Certa vez uma idosa com seus 94 anos estava morrendo no hospital. Nos seus últimos dias expressava desesperadamente o desejo de morrer em casa, ao lado dos cachorros, perto das roseiras que sempre cuidava, de preferência numa cadeirinha sob a luz do sol da manhã. Mas o mais importante. Seu quarto era uma espécie de capela improvisada onde ela perfilou a imagem de dezenas de santos, frutos de sua devoção desde a mais tenra infância. Dona da sabedoria do catolicismo popular, ela achava que perto de seus santos morreria mais em paz e os teria como advogados que intercederiam pela salvação de sua alma. Estavam todos ali. De Nossa Senhora a São Francisco de Assis, cheios de bondade pela triste condição humana da morte.

E lá foi ela feliz da vida quando teve seu desejo atendido. Voltou para casa. Mas o que ela não sabia é que depois de sua saída, as relações de poder haviam se modificado radicalmente. Agora a filha mais velha, que havia se convertido a uma igreja evangélica 15 anos antes, havia se livrado dos “ídolos satânicos” que estavam no quarto da mãe e que transgredia os mandamentos de Deus. Quando a idosa lá chegou viu que seus santos de proteção haviam sumido. Em desalento clamava por eles. Pedia que a filha os trouxesse de volta. Mas a sua filha era zelosa. E assim morreu uma mulher de 94 anos, violentada em seus valores, psicologicamente torturada, órfã de seus santos, cuidada por quem a amava e que se dizia fazendo o melhor por ela!

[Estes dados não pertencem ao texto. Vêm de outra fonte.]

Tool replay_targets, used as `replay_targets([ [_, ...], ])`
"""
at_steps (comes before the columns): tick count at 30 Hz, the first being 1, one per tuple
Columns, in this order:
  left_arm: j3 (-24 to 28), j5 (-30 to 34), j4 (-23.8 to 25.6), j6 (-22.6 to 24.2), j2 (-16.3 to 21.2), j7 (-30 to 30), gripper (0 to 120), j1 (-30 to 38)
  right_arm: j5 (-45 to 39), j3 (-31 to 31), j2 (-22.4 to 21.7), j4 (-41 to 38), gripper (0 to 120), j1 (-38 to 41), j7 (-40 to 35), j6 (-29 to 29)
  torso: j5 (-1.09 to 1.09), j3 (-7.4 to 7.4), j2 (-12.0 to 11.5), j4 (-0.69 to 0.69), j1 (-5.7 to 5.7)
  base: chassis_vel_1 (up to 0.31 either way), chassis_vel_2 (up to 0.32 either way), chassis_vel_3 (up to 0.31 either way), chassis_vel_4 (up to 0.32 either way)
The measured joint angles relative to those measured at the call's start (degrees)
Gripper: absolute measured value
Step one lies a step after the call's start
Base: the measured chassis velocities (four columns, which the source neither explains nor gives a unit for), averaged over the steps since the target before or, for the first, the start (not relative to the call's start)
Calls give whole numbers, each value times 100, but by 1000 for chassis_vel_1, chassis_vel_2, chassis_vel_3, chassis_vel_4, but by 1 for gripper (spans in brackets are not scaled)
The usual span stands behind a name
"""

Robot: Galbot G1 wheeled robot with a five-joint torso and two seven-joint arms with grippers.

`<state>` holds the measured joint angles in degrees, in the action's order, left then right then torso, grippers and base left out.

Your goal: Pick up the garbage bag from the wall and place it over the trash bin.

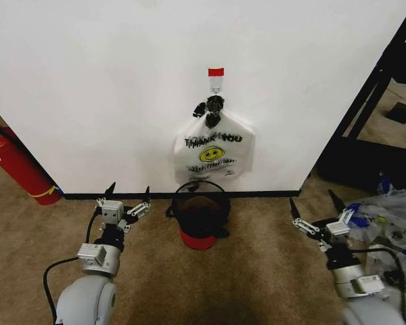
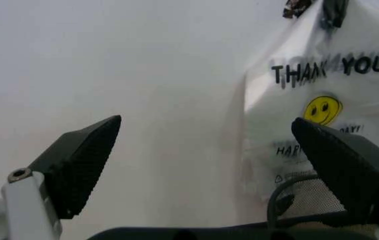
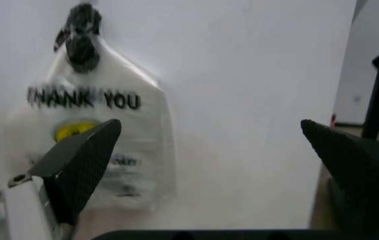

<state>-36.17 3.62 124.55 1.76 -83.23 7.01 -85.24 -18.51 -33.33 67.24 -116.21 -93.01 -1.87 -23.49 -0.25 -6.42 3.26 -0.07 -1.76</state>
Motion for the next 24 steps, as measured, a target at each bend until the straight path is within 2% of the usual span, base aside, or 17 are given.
replay_targets([
  [4,12,-165,88,-42,-54,43,100,-125,-924,271,101,70,100,220,465,-56,0,0,0,1,0,0,0,0,0],
  [5,12,-165,88,-42,-54,43,100,-125,-924,271,101,70,100,220,465,-56,0,0,0,1,0,0,0,0,0],
  [8,12,-284,177,-90,-73,66,100,-240,-1656,636,123,162,100,613,810,53,0,0,0,0,0,0,0,0,0],
  [12,27,-472,367,-126,-114,118,100,-407,-2716,1331,201,523,100,1530,1189,403,2,-1,0,4,0,0,0,0,0],
  [13,27,-472,367,-126,-114,118,100,-407,-2716,1331,201,523,100,1530,1189,403,2,-1,0,4,0,0,0,0,0],
  [17,49,-617,442,-152,-61,254,100,-470,-3984,1883,349,1066,100,2609,1724,615,1,-1,0,1,-1,0,0,0,0],
  [20,23,-676,444,-158,-32,321,100,-481,-4706,2253,519,1599,100,3414,1762,703,1,-1,-1,3,0,0,0,0,0],
  [22,19,-682,442,-159,-32,326,100,-478,-4813,2313,569,1746,100,3578,1748,704,0,-1,0,2,-1,0,0,0,0],
  [24,15,-708,397,-158,-42,358,100,-462,-5059,2454,773,2287,100,4122,1704,694,2,-1,-1,1,0,0,0,0,0],
])
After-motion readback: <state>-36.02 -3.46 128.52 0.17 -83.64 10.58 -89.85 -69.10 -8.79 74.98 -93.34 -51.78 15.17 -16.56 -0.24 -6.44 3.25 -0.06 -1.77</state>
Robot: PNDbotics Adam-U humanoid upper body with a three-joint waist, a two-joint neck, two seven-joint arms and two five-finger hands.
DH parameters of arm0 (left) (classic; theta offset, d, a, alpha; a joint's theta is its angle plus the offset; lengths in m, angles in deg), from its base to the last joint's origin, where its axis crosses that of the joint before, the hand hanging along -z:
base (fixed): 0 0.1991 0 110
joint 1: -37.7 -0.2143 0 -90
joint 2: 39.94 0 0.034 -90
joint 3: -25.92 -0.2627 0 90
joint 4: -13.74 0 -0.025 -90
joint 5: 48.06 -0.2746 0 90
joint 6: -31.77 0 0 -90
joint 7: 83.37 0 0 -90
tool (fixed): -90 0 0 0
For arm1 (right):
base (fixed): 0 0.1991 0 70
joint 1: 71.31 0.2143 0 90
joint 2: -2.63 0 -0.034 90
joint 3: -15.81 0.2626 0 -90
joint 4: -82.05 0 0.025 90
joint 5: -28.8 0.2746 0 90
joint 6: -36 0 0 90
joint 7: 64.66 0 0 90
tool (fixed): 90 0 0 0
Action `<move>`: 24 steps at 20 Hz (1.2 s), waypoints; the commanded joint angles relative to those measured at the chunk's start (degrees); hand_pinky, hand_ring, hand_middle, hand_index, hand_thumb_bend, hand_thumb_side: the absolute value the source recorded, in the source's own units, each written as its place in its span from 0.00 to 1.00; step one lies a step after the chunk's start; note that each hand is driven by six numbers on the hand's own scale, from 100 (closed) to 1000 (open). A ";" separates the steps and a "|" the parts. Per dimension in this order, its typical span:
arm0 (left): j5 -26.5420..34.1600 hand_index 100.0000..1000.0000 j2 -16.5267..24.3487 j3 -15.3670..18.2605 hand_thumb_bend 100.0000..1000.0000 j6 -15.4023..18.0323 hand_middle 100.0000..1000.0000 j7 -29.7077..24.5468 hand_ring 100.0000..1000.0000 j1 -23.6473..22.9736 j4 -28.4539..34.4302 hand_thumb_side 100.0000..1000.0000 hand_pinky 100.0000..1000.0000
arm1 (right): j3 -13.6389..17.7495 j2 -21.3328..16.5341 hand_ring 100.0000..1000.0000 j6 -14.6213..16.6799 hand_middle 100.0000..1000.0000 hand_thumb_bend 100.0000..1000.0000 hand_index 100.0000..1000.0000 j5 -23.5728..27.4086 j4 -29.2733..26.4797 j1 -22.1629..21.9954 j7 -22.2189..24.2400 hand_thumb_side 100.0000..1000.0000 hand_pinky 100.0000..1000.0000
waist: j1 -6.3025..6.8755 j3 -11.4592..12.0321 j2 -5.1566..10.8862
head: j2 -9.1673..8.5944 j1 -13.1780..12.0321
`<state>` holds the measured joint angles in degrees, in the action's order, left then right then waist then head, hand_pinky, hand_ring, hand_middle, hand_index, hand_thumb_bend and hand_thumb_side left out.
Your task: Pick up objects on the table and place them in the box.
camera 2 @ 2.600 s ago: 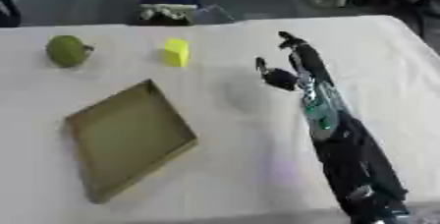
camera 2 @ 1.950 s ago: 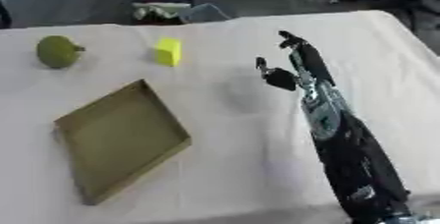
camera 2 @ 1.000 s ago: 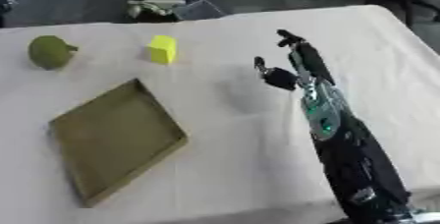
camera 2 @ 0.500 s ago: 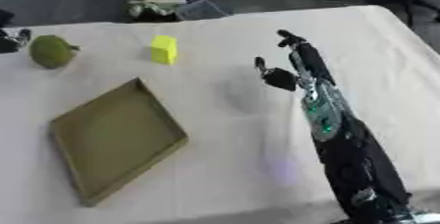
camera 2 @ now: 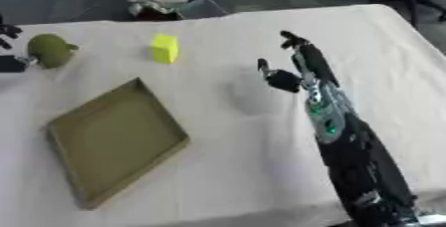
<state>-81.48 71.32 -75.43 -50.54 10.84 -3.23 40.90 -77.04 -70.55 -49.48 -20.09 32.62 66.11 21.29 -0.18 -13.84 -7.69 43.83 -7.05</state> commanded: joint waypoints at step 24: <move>-26.34 0.68 -3.63 6.76 0.01 -3.18 0.50 6.90 0.49 0.54 1.87 0.00 0.60 | 0.19 -0.03 0.94 0.41 0.73 0.19 0.96 0.23 -0.42 1.43 0.03 0.41 0.75 | -0.21 -0.64 0.70 | 0.08 -0.01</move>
<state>-106.55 66.69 -69.52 -53.98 17.89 -3.46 41.75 -77.04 -70.12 -49.27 -20.02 32.95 66.52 21.43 -0.46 -14.45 -7.94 43.83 -7.14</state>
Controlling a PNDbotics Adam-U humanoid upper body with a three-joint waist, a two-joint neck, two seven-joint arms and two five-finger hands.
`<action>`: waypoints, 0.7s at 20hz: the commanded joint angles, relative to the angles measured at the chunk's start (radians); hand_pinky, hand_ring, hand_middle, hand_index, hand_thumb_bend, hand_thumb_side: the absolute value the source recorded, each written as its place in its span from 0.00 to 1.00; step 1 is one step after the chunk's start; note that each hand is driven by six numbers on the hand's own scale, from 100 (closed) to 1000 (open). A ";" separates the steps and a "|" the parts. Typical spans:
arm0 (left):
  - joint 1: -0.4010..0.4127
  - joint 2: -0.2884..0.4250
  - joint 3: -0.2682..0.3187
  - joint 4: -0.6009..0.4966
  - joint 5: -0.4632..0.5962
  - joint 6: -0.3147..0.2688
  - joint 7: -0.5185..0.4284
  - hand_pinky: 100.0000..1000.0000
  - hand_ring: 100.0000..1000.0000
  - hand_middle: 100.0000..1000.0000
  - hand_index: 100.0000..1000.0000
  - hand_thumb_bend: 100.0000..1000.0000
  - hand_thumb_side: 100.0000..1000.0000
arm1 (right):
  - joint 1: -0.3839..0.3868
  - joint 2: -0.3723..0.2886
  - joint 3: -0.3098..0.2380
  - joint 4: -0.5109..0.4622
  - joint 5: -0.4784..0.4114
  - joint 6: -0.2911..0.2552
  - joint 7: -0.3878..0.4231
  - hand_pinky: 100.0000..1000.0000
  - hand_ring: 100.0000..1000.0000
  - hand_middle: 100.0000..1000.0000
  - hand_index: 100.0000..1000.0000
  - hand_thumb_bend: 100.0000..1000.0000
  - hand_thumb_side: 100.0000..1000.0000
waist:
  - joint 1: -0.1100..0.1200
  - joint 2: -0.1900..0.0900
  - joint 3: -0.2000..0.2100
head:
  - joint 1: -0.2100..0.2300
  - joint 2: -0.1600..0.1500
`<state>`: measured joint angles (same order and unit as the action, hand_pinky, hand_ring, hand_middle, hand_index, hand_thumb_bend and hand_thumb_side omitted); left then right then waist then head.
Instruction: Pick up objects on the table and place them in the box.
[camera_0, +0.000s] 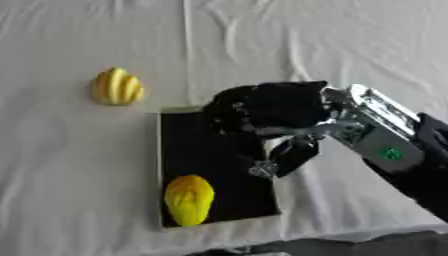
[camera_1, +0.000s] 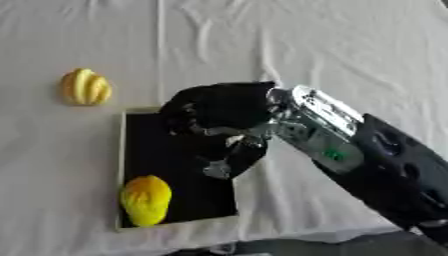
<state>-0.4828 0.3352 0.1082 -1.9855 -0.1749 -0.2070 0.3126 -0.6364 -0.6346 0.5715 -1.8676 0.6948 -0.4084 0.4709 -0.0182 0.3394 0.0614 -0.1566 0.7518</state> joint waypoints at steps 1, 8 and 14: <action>-0.006 0.024 0.000 -0.015 0.005 -0.001 -0.005 0.75 0.77 0.74 0.85 0.00 0.26 | -0.001 -0.016 -0.029 -0.017 0.017 -0.018 -0.020 0.96 0.96 0.84 0.94 0.00 0.17 | 0.002 -0.019 -0.003 | 0.001 0.000; -0.006 0.032 0.001 -0.015 0.002 0.000 -0.004 0.75 0.77 0.74 0.85 0.00 0.25 | 0.032 -0.051 -0.116 -0.107 -0.055 0.038 -0.095 0.94 0.93 0.78 0.91 0.00 0.06 | 0.007 -0.024 -0.011 | 0.011 -0.002; -0.008 0.083 0.000 -0.015 -0.013 0.030 -0.002 0.75 0.77 0.74 0.85 0.00 0.24 | 0.060 -0.102 -0.264 -0.132 -0.148 0.119 -0.188 0.93 0.90 0.71 0.88 0.00 0.00 | 0.016 -0.030 -0.029 | 0.037 -0.003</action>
<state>-0.4828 0.3791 0.1079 -1.9855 -0.1808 -0.1854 0.3102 -0.5694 -0.6999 0.3481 -1.9777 0.5699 -0.3029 0.3035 -0.0041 0.3323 0.0320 -0.1261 0.7517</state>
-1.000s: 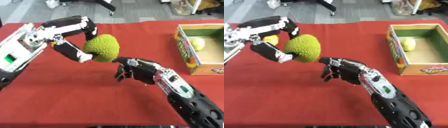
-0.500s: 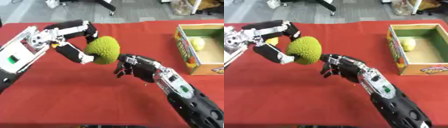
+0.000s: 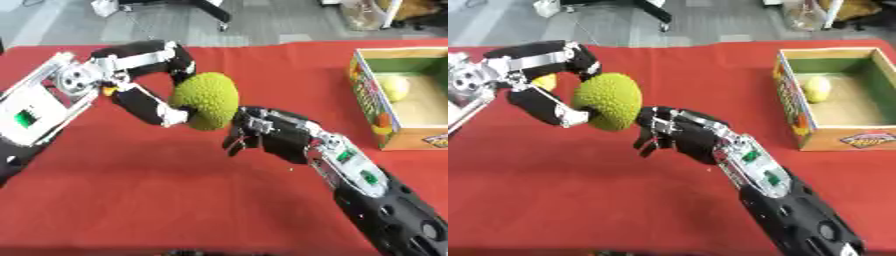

Um jovem de 16 anos morria em decorrência de leucemia depois de um transplante fracassado de medula. Desde criança adorava atividade física. Entre idas e vindas do centro de tratamento oncológico, tentava manter a forma. Mas o tempo passava, a doença avançava e, aos poucos, foi se tornando cada vez mais abatido, a ponto que o psíquico ficou de mãos dadas com o corpo, embotado, infeliz e triste a elaborar a própria morte. Um dia quando a equipe de cuidados paliativos fazia sua visita de rotina, ele disse com clareza que desejava voltar para casa e morrer lá. Um silêncio cortante atingiu a todos. Mas rapidamente ele foi quebrado. Era preciso apresentar ao paciente todas as alternativas e uma delas era exatamente essa. Era possível que ele fosse para casa e  pudesse morrer lá.

E assim foi feito. Ele ficou próximo dos pais. Recebeu todo o apoio deles. Moravam num pequeno sítio onde ele poderia sentir o aroma de sua infância, aquela mistura de estrume de vaca, terra molhada, perfume de flor, canto de passarinho, cacarejar das galinhas…uma sinfonia dos sentidos. E assim ele morreu 12 dias depois de sair do hospital, sendo adequadamente cuidado pelos pais e recebendo regularmente a visita da equipe de cuidados paliativos que, inclusive, estava presente quando a morte ocorreu.

Morrer em casa é assim. Pode ser o “céu” …pode ser o “inferno”. Tudo vai depender da maneira como somos cuidados. Diante da fala do novo Secretario de Saúde do Ceará confesso ter medo de que a retirada de pacientes da desassistência de um hospital possa ser reconfigurada pela desassistência doméstica, afinal, quem está no poder já teve quase sete anos para resolver esse problema, conseqüência da iniqüidade e da falta de trabalho em rede.